(Recorded data)

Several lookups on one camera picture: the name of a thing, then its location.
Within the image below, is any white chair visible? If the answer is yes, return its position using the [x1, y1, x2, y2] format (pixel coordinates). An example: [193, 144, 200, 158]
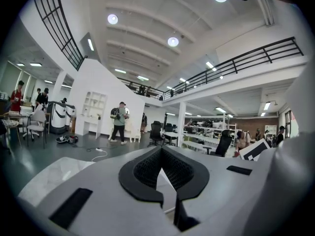
[23, 109, 48, 149]

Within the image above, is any black white floor device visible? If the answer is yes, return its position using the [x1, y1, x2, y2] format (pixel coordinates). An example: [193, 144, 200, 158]
[56, 135, 79, 145]

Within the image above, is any black office chair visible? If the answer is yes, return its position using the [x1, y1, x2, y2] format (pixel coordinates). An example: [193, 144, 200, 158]
[147, 120, 165, 148]
[203, 129, 234, 157]

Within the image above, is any white black robot base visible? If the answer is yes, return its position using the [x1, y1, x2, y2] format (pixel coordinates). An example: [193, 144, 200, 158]
[46, 101, 67, 135]
[65, 104, 76, 127]

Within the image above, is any white shelf unit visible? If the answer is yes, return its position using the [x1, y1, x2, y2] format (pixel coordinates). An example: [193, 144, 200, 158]
[75, 91, 108, 139]

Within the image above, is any white power cable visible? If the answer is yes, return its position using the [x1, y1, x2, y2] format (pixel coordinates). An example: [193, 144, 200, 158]
[91, 148, 108, 162]

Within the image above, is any white ornate table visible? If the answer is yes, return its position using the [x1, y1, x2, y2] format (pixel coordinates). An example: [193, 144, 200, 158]
[125, 118, 142, 144]

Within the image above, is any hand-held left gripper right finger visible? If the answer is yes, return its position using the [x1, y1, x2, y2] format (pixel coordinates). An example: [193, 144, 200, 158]
[161, 145, 277, 236]

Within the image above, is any grey marble table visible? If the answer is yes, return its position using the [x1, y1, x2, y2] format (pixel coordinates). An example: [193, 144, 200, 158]
[17, 156, 96, 206]

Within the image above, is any black mezzanine railing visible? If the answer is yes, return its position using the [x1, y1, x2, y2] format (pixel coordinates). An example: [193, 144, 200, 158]
[117, 36, 305, 101]

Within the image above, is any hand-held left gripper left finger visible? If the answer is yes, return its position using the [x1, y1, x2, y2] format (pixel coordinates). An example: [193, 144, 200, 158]
[17, 145, 184, 236]

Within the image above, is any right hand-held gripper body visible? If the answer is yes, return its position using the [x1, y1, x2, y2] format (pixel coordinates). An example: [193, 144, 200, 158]
[240, 131, 315, 236]

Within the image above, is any white metal storage rack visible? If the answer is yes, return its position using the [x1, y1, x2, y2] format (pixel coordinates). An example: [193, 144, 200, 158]
[183, 116, 237, 153]

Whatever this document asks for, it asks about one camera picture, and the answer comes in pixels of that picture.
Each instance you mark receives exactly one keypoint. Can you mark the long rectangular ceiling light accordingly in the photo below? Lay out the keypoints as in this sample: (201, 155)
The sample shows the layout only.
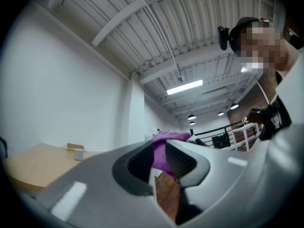
(184, 87)

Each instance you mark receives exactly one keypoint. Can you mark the purple cloth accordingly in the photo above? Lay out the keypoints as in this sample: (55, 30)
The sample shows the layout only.
(161, 155)

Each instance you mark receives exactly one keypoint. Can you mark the black cap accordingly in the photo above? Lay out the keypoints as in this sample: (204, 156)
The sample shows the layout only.
(240, 27)

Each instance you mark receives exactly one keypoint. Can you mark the white table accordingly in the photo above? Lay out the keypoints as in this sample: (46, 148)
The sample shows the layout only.
(244, 127)

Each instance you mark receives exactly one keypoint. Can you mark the person's white shirt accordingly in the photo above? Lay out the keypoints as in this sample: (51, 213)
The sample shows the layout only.
(293, 79)

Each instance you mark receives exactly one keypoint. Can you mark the black pendant lamp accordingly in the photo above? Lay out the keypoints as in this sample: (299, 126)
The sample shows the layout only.
(234, 106)
(192, 117)
(192, 123)
(221, 114)

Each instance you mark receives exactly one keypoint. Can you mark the white mug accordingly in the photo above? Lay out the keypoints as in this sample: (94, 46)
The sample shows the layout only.
(78, 154)

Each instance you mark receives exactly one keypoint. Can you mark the black head-worn camera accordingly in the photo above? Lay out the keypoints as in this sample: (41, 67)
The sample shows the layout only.
(223, 38)

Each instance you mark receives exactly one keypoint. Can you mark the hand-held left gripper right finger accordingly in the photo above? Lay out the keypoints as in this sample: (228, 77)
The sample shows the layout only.
(237, 186)

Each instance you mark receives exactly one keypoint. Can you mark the black box with green light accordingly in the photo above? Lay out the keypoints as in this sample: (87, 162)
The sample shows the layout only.
(220, 141)

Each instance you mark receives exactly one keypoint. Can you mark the black metal railing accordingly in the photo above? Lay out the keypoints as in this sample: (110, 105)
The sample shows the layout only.
(209, 132)

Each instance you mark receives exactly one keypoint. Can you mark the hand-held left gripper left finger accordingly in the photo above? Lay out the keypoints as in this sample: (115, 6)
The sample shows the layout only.
(95, 193)

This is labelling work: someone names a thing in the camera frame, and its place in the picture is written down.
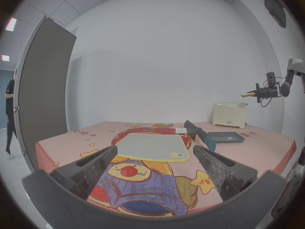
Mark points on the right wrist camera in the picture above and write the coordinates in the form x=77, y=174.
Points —
x=270, y=78

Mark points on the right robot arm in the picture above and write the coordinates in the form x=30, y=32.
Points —
x=289, y=80

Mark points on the cream toaster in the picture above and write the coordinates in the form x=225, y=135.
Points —
x=227, y=114

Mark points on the person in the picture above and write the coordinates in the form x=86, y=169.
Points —
x=10, y=108

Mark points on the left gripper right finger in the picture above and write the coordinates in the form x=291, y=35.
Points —
x=225, y=173

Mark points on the dark grey tray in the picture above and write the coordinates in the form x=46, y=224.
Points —
x=225, y=137

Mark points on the grey partition panel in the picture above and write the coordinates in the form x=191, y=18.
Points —
x=45, y=92

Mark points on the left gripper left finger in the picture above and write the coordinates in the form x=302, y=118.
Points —
x=91, y=169

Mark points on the ceiling light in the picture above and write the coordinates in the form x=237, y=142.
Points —
x=11, y=24
x=5, y=57

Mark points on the slice of bread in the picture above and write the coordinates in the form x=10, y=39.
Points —
x=245, y=95

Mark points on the white knife rest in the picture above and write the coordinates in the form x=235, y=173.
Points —
x=181, y=130

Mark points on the cutting board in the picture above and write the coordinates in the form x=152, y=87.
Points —
x=152, y=145

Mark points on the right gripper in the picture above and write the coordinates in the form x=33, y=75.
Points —
x=268, y=93

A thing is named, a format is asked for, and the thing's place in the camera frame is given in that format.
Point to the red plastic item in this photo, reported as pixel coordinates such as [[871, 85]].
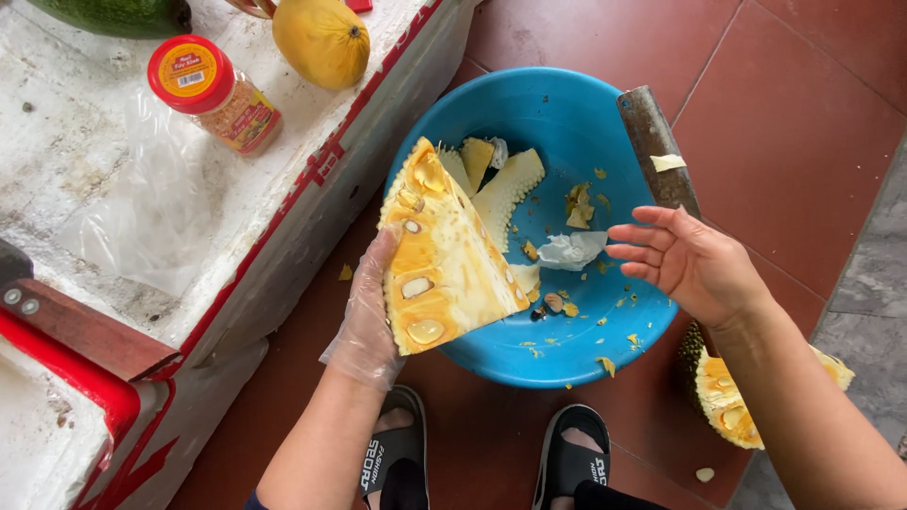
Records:
[[360, 5]]

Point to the small yellow jackfruit scrap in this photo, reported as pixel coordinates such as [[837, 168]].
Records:
[[345, 273]]

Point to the pale jackfruit scrap on cleaver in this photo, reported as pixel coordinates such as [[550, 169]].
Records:
[[667, 163]]

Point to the yellow jackfruit core piece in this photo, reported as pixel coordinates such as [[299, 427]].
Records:
[[476, 161]]

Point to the red-lidded spice jar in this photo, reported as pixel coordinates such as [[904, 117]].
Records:
[[212, 96]]

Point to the clear plastic bag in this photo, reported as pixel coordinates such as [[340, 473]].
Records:
[[142, 212]]

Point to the large yellow jackfruit wedge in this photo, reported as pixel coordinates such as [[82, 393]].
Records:
[[446, 269]]

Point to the small crumpled white tissue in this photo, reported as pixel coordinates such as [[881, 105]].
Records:
[[499, 151]]

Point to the white styrofoam box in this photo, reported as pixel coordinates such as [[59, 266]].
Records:
[[71, 141]]

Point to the clump of yellow jackfruit fibres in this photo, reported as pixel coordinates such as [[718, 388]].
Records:
[[579, 207]]

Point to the steel cleaver blade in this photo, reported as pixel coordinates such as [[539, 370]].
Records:
[[652, 141]]

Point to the person's right hand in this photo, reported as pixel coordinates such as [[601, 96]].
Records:
[[701, 273]]

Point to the green avocado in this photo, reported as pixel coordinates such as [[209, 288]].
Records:
[[120, 15]]

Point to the brown jackfruit seed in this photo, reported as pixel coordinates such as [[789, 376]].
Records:
[[553, 302]]

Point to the black sandal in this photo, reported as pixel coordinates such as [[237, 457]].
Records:
[[570, 460], [397, 443]]

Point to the large crumpled white tissue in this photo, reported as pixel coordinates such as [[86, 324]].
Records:
[[572, 250]]

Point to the black right sandal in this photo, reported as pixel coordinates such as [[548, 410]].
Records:
[[570, 460]]

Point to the jackfruit chunk with green rind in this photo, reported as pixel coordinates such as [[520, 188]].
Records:
[[730, 404]]

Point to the small white jackfruit scrap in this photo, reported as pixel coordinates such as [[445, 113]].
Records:
[[705, 474]]

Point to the small spiky jackfruit rind piece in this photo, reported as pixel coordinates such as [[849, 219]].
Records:
[[455, 168]]

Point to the large spiky jackfruit rind piece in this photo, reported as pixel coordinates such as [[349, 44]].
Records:
[[507, 195]]

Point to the person's left hand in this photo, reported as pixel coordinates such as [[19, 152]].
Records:
[[363, 319]]

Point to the blue plastic basin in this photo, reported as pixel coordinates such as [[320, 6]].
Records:
[[553, 113]]

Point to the striped basket edge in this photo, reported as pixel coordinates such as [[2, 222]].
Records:
[[251, 7]]

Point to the black left sandal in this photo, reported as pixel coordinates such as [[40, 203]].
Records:
[[397, 443]]

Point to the yellow mango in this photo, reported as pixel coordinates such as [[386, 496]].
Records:
[[322, 39]]

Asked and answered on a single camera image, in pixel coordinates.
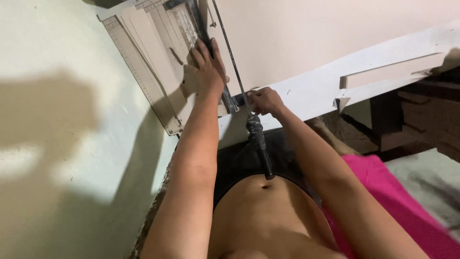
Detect person's right hand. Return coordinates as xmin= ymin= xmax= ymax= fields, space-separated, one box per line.
xmin=246 ymin=86 xmax=287 ymax=118

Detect beige paper cutter base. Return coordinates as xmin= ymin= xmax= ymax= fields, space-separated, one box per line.
xmin=96 ymin=0 xmax=240 ymax=137

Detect beige paper strips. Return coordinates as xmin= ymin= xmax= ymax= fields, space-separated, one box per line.
xmin=120 ymin=4 xmax=202 ymax=121

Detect grey cloth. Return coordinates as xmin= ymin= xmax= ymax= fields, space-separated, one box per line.
xmin=384 ymin=148 xmax=460 ymax=232

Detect black shorts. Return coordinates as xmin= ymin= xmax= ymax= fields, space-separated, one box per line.
xmin=213 ymin=127 xmax=322 ymax=211

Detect white board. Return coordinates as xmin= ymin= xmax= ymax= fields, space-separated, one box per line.
xmin=217 ymin=20 xmax=460 ymax=150

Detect pink cloth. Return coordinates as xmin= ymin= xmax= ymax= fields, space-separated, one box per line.
xmin=321 ymin=154 xmax=460 ymax=259

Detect large beige paper sheet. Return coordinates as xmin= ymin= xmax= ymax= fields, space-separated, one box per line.
xmin=206 ymin=0 xmax=460 ymax=98

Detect dark wooden furniture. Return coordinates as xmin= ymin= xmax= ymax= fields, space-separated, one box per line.
xmin=339 ymin=66 xmax=460 ymax=163

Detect cutter blade arm black handle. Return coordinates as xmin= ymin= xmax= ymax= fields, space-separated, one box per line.
xmin=211 ymin=0 xmax=276 ymax=181

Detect person's left hand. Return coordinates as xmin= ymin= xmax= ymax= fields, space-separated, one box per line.
xmin=183 ymin=37 xmax=230 ymax=98

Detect cream paper strip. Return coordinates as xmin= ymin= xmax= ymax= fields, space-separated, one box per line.
xmin=339 ymin=53 xmax=447 ymax=90

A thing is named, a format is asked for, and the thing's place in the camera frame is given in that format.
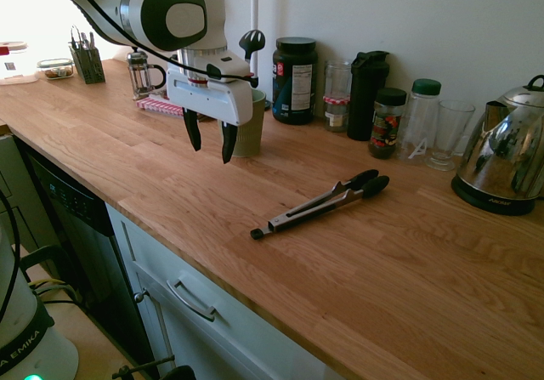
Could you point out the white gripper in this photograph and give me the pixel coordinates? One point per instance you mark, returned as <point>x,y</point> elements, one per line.
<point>212,97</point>

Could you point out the white Franka robot base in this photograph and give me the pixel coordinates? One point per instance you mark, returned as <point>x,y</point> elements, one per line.
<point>30,342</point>

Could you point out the green ribbed utensil holder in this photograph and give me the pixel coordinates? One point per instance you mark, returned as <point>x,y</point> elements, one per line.
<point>251,137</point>

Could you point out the steel tongs with black tips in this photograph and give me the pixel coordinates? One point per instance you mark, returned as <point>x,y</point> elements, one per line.
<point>316,210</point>

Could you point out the pink striped cloth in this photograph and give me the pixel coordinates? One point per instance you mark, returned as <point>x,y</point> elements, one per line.
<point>159,106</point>

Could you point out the glass French press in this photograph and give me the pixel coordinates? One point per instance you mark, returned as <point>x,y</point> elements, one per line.
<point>142,76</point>

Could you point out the black protein powder tub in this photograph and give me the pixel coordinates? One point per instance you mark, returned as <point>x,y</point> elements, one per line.
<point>295,86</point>

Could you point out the black slotted spoon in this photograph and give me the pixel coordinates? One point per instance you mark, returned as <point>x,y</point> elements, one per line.
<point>253,40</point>

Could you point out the glass jar with checked band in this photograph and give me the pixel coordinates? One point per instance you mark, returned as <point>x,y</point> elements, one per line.
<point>336,99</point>

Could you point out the grey-green perforated cutlery caddy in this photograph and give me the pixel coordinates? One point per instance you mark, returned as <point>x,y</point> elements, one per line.
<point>89,67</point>

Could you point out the black dishwasher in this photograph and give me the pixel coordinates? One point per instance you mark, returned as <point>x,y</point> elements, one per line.
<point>85,231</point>

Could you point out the black shaker bottle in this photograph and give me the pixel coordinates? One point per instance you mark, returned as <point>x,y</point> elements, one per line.
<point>365,99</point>

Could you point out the metal utensils in caddy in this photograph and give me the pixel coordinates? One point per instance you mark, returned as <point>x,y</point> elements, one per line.
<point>83,40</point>

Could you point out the glass food container with nuts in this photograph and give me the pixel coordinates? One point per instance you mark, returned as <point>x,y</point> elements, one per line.
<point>55,69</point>

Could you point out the round metal cabinet knob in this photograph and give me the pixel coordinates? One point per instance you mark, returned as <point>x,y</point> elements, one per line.
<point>141,296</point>

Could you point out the spice jar with black lid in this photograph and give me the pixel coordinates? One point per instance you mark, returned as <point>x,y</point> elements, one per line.
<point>386,125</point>

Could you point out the pale green drawer cabinet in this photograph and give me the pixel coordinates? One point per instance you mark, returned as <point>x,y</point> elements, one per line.
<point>238,320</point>

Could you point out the grey lower cabinet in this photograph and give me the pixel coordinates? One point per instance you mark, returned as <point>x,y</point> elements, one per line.
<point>21,193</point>

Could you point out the clear bottle with green lid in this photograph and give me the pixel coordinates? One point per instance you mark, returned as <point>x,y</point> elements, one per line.
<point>418,120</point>

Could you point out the white container with red clip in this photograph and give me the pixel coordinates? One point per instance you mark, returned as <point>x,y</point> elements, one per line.
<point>13,63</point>

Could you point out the clear footed drinking glass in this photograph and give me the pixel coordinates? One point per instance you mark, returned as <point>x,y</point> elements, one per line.
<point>450,129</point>

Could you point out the shiny steel electric kettle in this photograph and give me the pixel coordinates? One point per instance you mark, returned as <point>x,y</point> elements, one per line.
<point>501,154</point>

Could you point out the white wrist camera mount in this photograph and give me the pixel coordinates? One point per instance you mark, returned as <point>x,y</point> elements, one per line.
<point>227,66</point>

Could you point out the white wall pipe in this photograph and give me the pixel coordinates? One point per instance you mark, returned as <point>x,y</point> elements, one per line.
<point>255,1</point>

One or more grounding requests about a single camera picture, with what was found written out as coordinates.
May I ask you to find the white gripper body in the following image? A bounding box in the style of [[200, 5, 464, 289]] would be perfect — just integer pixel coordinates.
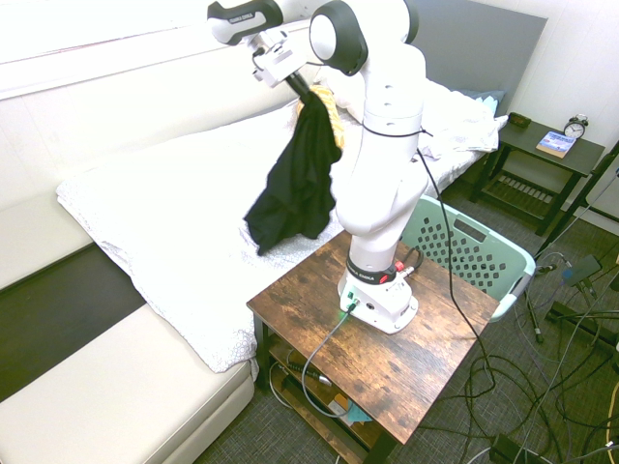
[[251, 28, 307, 89]]

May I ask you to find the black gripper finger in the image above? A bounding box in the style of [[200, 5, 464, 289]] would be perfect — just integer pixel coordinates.
[[285, 72, 310, 102], [292, 70, 315, 98]]

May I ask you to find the blue book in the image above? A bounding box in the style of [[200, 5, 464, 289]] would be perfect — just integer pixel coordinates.
[[535, 130, 576, 160]]

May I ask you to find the orange teal packet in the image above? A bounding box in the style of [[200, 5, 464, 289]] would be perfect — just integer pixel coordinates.
[[332, 393, 373, 427]]

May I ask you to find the black nightstand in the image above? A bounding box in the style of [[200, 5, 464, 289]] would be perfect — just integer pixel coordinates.
[[468, 118, 606, 237]]

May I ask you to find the rustic wooden side table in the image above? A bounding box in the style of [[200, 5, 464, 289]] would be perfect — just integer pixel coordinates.
[[246, 229, 500, 464]]

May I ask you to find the white duvet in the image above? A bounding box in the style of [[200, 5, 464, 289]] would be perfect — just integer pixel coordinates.
[[55, 103, 485, 374]]

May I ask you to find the grey headboard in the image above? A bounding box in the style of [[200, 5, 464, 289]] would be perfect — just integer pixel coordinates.
[[408, 0, 549, 120]]

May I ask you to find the beige bed frame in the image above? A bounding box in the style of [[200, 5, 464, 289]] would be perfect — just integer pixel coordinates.
[[0, 190, 256, 464]]

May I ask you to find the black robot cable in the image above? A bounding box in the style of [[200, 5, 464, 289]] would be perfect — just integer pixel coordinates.
[[360, 123, 489, 368]]

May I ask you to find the mint green laundry basket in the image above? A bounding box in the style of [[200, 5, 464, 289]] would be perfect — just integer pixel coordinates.
[[399, 194, 537, 324]]

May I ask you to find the grey blue power adapter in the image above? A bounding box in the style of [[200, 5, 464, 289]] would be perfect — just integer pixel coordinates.
[[560, 254, 604, 287]]

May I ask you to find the black camera stand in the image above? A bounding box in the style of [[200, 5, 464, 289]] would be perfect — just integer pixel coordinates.
[[534, 139, 619, 257]]

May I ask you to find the teal pillow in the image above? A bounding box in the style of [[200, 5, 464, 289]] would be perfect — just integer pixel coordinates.
[[457, 89, 507, 116]]

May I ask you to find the black alarm clock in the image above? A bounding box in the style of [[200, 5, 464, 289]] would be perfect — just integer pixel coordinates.
[[563, 113, 590, 140]]

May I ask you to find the black garment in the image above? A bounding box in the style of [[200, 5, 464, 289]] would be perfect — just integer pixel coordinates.
[[243, 91, 344, 257]]

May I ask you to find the grey base cable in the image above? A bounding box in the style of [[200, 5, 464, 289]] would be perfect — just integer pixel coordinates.
[[301, 299, 360, 420]]

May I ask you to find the yellow white patterned pillow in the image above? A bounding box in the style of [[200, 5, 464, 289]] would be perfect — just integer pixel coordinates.
[[309, 84, 346, 150]]

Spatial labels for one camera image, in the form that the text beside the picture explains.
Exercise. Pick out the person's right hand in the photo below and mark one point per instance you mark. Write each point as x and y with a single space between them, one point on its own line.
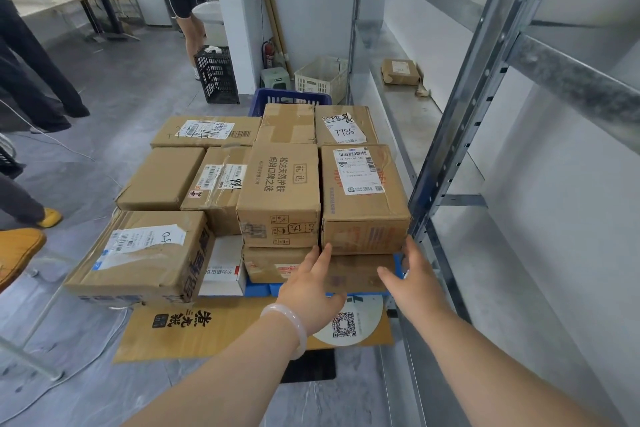
422 291

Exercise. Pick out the person's left hand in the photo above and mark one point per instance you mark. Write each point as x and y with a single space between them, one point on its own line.
310 296

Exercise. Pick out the large brown box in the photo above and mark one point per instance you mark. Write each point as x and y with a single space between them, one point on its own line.
360 271
265 261

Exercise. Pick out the cardboard box with white label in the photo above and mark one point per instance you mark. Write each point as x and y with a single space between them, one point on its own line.
365 231

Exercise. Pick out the box with Chinese print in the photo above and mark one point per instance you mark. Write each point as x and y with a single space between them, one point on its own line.
280 211

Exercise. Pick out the white router box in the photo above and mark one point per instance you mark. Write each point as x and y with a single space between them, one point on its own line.
222 261

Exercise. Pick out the taped box two labels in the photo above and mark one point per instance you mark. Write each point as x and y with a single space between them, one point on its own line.
220 216

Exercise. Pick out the box with torn label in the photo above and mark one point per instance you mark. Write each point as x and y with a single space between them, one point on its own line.
140 271

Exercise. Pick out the plain small cardboard box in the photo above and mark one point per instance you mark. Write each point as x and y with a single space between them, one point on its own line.
160 181

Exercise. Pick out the box with scribbled label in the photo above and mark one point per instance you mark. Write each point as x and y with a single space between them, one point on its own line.
165 136

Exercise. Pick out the metal shelving rack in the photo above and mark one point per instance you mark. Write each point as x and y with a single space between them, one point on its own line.
480 66

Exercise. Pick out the person's right forearm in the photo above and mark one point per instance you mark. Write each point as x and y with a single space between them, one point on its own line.
500 376

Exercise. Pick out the person's left forearm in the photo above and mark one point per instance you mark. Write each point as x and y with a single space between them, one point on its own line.
215 386

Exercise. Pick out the yellow printed cardboard box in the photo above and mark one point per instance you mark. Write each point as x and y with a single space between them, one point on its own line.
225 336

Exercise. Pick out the cardboard scrap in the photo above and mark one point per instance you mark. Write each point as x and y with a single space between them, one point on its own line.
423 90

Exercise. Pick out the dark blue plastic crate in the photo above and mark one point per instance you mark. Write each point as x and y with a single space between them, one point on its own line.
260 99

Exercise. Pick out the cream plastic basket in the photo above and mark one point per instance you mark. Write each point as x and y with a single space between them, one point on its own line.
315 84

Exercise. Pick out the green plastic stool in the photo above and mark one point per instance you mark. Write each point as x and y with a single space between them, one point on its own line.
275 75

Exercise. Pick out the black plastic crate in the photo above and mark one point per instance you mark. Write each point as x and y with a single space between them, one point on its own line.
7 159
217 76

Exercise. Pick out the red fire extinguisher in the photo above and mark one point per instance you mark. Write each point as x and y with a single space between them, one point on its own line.
269 55

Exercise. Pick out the white rag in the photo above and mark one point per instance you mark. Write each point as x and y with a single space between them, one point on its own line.
212 49

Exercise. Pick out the yellow shoe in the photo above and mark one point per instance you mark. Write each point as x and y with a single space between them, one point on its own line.
50 218

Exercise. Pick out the white round chair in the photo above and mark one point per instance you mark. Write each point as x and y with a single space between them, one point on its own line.
210 11

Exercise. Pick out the black pedestal stand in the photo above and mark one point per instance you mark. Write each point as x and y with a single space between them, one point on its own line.
310 366

> **EXERCISE AIM**
In the records, which lines mention the word "steel"? Copy those lines.

> **WRITTEN RESPONSE**
Point to the steel cleaver blade in this photo, reported as pixel coordinates such as [[539, 370]].
Could you point out the steel tongs with black tips in this photograph and give me the pixel coordinates? One point per instance you mark, returned as <point>x,y</point> elements, one per line.
Could you point out the shiny steel electric kettle in this photograph and give me the pixel coordinates? One point per instance you mark, returned as <point>x,y</point> elements, one per line.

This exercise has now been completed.